> _Exercise objective_
Please retype every record exactly as it appears, omitting the pictures.

============================================================

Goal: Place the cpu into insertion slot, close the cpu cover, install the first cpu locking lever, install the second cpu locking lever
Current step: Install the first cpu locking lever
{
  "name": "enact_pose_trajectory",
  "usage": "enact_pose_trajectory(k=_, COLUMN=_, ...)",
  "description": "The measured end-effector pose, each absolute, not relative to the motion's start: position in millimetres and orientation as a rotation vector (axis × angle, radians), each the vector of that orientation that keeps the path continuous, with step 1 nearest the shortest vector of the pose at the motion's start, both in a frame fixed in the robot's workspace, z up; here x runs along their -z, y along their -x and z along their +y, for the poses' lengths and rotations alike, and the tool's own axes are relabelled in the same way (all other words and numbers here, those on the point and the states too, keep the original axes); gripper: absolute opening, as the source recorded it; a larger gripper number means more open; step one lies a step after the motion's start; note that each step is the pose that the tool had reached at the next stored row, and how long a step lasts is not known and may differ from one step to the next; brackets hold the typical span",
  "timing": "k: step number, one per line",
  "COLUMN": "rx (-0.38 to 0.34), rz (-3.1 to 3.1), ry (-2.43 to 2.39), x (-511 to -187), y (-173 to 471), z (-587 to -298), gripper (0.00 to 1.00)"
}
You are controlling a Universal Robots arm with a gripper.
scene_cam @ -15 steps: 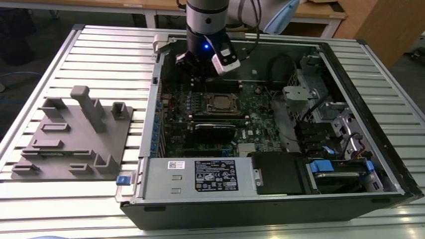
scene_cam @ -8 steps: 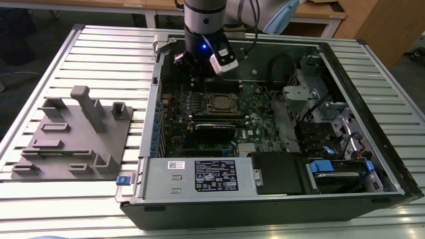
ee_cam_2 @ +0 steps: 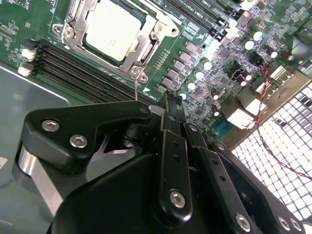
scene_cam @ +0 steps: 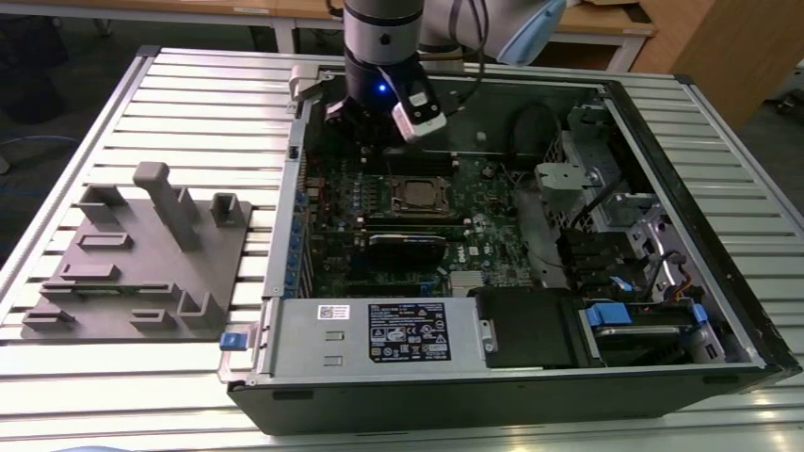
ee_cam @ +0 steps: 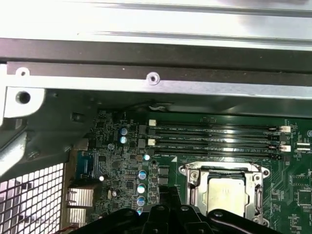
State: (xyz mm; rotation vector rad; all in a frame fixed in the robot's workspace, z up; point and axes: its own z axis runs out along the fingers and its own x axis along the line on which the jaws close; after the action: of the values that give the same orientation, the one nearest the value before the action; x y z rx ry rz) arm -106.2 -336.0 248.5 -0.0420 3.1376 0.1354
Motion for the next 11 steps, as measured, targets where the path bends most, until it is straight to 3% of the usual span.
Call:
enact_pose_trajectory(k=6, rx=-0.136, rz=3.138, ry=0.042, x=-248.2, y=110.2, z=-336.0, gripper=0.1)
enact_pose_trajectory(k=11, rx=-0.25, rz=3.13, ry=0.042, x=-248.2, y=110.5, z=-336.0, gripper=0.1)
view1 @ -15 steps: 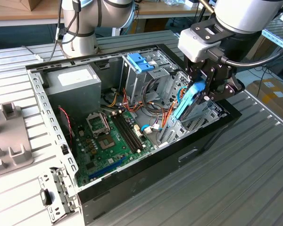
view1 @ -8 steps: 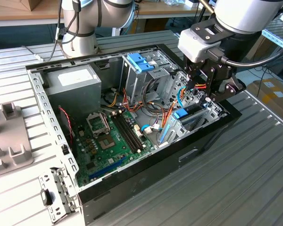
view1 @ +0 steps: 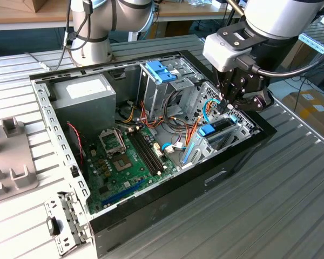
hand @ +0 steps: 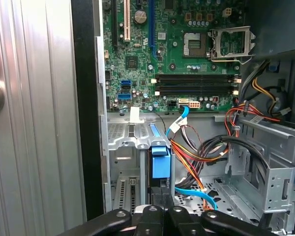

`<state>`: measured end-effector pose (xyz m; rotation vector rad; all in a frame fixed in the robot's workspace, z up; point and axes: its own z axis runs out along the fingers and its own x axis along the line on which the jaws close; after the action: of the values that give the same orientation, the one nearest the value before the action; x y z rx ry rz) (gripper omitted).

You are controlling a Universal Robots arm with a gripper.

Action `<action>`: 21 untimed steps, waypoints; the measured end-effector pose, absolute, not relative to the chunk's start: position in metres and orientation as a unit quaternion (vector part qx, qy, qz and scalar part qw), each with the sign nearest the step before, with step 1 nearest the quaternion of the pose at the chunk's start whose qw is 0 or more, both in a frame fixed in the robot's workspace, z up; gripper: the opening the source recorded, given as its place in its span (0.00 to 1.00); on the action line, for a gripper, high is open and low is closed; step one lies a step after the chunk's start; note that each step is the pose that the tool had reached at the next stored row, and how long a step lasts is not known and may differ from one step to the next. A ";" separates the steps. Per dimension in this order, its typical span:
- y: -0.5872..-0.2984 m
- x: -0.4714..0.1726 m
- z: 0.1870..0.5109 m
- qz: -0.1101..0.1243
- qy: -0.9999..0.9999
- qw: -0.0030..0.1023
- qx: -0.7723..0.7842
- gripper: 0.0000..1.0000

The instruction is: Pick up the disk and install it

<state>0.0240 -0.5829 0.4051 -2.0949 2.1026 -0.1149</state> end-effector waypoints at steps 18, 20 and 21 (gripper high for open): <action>-0.583 0.026 0.399 0.036 0.710 0.010 -0.703 0.11; -0.583 0.026 0.399 0.048 0.710 -0.001 -0.702 0.11; -0.583 0.026 0.398 0.052 0.710 -0.005 -0.702 0.11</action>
<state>0.0257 -0.5830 0.3984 -2.2127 2.2397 0.1633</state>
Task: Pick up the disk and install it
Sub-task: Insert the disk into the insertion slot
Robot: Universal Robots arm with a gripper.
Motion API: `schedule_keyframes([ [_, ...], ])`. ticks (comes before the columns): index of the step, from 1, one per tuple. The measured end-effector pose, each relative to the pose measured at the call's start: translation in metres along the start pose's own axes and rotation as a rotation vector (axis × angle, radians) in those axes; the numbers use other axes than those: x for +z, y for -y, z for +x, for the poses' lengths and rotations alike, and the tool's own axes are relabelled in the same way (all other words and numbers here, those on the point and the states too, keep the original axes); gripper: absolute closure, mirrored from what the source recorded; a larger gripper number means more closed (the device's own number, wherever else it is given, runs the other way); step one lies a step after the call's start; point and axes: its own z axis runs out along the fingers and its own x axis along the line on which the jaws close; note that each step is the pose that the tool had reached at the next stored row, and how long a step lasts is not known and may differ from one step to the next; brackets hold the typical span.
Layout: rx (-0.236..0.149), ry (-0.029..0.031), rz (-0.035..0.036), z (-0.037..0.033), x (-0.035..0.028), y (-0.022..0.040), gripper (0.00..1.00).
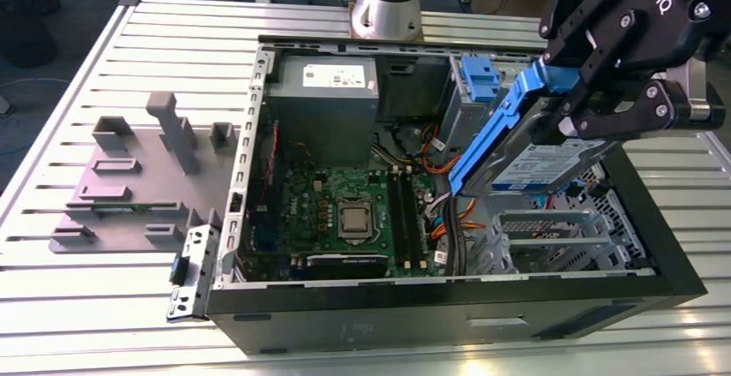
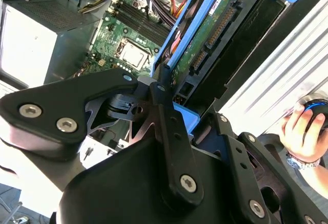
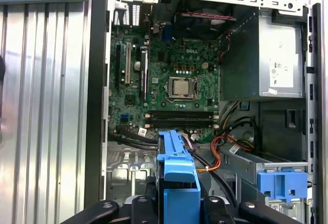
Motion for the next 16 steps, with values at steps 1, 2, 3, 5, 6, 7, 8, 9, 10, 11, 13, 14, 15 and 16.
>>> schedule_keyframes([
  [1,0.0,0.0016,0.0,0.0005,0.0,0.0001,0.63],
  [2,0.0,0.0045,0.0,0.001,-0.0001,0.0003,0.63],
  [3,0.0,0.008,0.0,0.0015,-0.0001,0.0004,0.63],
  [5,-0.001,0.0146,0.0001,0.0024,-0.0002,0.0007,0.63],
  [6,-0.001,0.0165,0.0001,0.0029,-0.0003,0.0008,0.63],
  [7,-0.001,0.0176,0.0001,0.0034,-0.0003,0.0009,0.63],
  [8,-0.001,0.0178,0.0,0.004,-0.0003,0.001,0.63],
  [9,-0.001,0.0178,0.0,0.0047,-0.0003,0.0011,0.63],
  [10,-0.001,0.0179,0.0,0.0052,-0.0003,0.0012,0.63],
  [11,-0.001,0.0179,0.0,0.0057,-0.0003,0.0013,0.63],
  [13,-0.001,0.018,0.0001,0.0067,-0.0003,0.0015,0.63],
  [14,-0.001,0.0179,0.0001,0.0071,-0.0003,0.0015,0.63],
  [15,-0.001,0.018,0.0001,0.0075,-0.0003,0.0016,0.63],
  [16,-0.001,0.018,0.0001,0.0079,-0.0002,0.0017,0.63],
])
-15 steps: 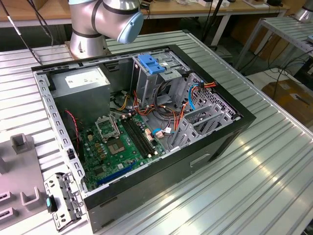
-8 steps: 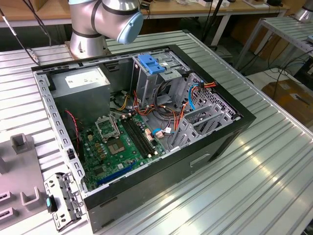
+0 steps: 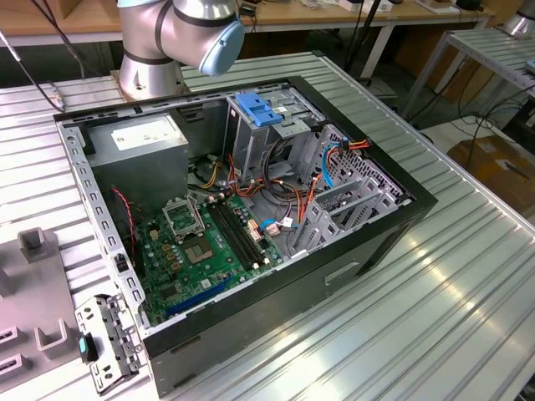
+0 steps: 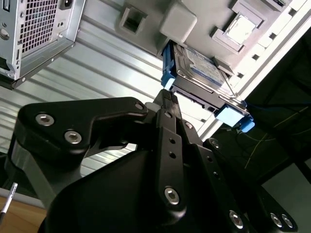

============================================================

> _Finished exercise_
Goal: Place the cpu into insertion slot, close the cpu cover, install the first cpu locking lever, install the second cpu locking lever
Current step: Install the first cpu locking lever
{
  "name": "enact_pose_trajectory",
  "usage": "enact_pose_trajectory(k=_, COLUMN=_, ...)",
  "description": "The measured end-effector pose, each absolute, not relative to the motion's start: position in millimetres and orientation as a rotation vector (axis × angle, radians), each the vector of that orientation that keeps the path continuous, with step 1 nearest the shortest vector of the pose at the motion's start, both in a frame fixed in the robot's workspace, z up; here x runs along their -z, y along their -x and z along their +y, for the poses' lengths and rotations alike, and the tool's own axes are relabelled in the same way (all other words and numbers here, those on the point and the states too, keep the original axes); gripper: absolute opening, as the source recorded it; a larger gripper number means more open; step one lies a step after the motion's start; note that each step is the pose that the tool had reached at the next stored row, and how long a step lasts is not known and may differ from one step to the next; brackets hold the typical span",
  "timing": "k: step number, one per line",
  "COLUMN": "rx (-0.38 to 0.34), rz (-3.1 to 3.1), ry (-2.43 to 2.39), x (-511 to -187), y (-173 to 471), z (-587 to -298), gripper (0.00 to 1.00)"
}
You are controlling a Universal Robots arm with a gripper.
scene_cam @ -15 steps: 
scene_cam @ -8 steps: 
ee_cam_2 @ +0 steps: 
scene_cam @ +0 steps: 
ee_cam @ +0 steps: 
State: (xyz mm; rotation vector rad; all in a frame fixed in the robot's workspace, z up; point and axes: its own z axis runs out along the fingers and its own x axis along the line on which the jaws close; after the action: of the values that give the same orientation, the one nearest the value before the action; x y z rx ry rz) arm -106.2 -336.0 248.5 -0.0420 3.1376 0.1354
Motion for the next 11 steps, as measured, targets where the path bends most, until it is straight to 3% of the usual span.
Call:
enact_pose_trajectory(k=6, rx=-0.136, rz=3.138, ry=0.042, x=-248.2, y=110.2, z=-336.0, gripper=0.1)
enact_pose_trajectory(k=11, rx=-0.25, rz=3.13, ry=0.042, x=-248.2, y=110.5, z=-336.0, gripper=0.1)
view1 @ -15 steps: 
view1 @ -8 steps: 
view1 @ +0 steps: 
hand @ +0 steps: 

`<state>`: measured end-effector pose (xyz m; rotation vector rad; all in a frame fixed in the robot's workspace, z up; point and axes: its own z axis runs out along the fingers and its own x axis along the line on which the jaws close; after the action: of the values that give the same orientation, the one nearest the value before the action; x y z rx ry rz) (gripper omitted).

You are controlling a Universal Robots arm with a gripper.

Action `<action>`: 21 untimed steps, waypoints; the measured end-effector pose, absolute, not relative to the chunk's start: position in metres and orientation as a unit quaternion (vector part qx, qy, qz and scalar part qw), each with the sign nearest the step before, with step 1 nearest the quaternion of the pose at the chunk's start whose qw is 0 or more, both in a frame fixed in the robot's workspace, z up; gripper: the opening the source recorded, given as its place in its span (0.00 to 1.00); on the action line, for a gripper, high is open and low is closed; step one lies a step after the chunk's start; note that each step is the pose that the tool had reached at the next stored row, and how long a step lasts is not known and may differ from one step to the next. A ";" separates the steps. Per dimension in this order, its typical span:
- y: -0.5872..-0.2984 m
- x: -0.4714..0.1726 m
- z: 0.1870..0.5109 m
- qz: -0.1101..0.1243
- qy: -0.9999..0.9999
- qw: -0.0030..0.1023
- qx: -0.7723..0.7842
- gripper: 0.0000..1.0000

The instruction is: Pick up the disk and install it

<state>0.0240 -0.5829 0.4051 -2.0949 2.1026 -0.1149</state> end-effector waypoints at steps 18, 20 and 21 (gripper high for open): <action>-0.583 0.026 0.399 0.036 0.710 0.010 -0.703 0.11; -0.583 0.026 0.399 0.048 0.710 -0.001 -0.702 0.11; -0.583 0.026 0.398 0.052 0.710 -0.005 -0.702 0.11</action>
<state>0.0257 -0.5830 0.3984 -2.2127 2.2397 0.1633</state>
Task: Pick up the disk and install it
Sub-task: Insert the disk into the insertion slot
Robot: Universal Robots arm with a gripper.
Motion API: `schedule_keyframes([ [_, ...], ])`. ticks (comes before the columns): index of the step, from 1, one per tuple. The measured end-effector pose, each relative to the pose measured at the call's start: translation in metres along the start pose's own axes and rotation as a rotation vector (axis × angle, radians) in those axes; the numbers use other axes than those: x for +z, y for -y, z for +x, for the poses' lengths and rotations alike, and the tool's own axes are relabelled in the same way (all other words and numbers here, those on the point and the states too, keep the original axes); gripper: absolute closure, mirrored from what the source recorded; a larger gripper number means more closed (the device's own number, wherever else it is given, runs the other way); step one lies a step after the call's start; point and axes: its own z axis runs out along the fingers and its own x axis along the line on which the jaws close; note that each step is the pose that the tool had reached at the next stored row, and how long a step lasts is not known and may differ from one step to the next; brackets hold the typical span.
Layout: rx (-0.236..0.149), ry (-0.029..0.031), rz (-0.035..0.036), z (-0.037..0.033), x (-0.035..0.028), y (-0.022..0.040), gripper (0.00..1.00).
Motion for the next 16 steps, with values at steps 1, 2, 3, 5, 6, 7, 8, 9, 10, 11, 13, 14, 15 and 16.
>>> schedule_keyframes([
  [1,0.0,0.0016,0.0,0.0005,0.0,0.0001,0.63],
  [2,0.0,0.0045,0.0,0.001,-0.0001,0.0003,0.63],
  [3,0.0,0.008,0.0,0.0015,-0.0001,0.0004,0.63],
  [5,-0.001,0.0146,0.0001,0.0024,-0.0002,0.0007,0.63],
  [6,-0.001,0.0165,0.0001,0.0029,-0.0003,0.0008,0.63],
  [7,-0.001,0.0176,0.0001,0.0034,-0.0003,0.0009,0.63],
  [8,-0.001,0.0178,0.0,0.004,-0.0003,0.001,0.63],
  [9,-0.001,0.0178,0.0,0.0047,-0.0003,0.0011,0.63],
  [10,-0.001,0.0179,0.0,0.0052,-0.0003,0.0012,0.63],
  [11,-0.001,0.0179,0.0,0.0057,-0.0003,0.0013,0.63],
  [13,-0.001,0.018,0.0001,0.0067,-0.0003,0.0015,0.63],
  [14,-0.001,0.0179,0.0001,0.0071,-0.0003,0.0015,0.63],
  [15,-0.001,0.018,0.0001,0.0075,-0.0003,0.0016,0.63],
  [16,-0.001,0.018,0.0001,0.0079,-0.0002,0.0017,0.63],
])
-15 steps: 
-8 steps: 
+0 steps: 
+0 steps: 

This exercise is now finished.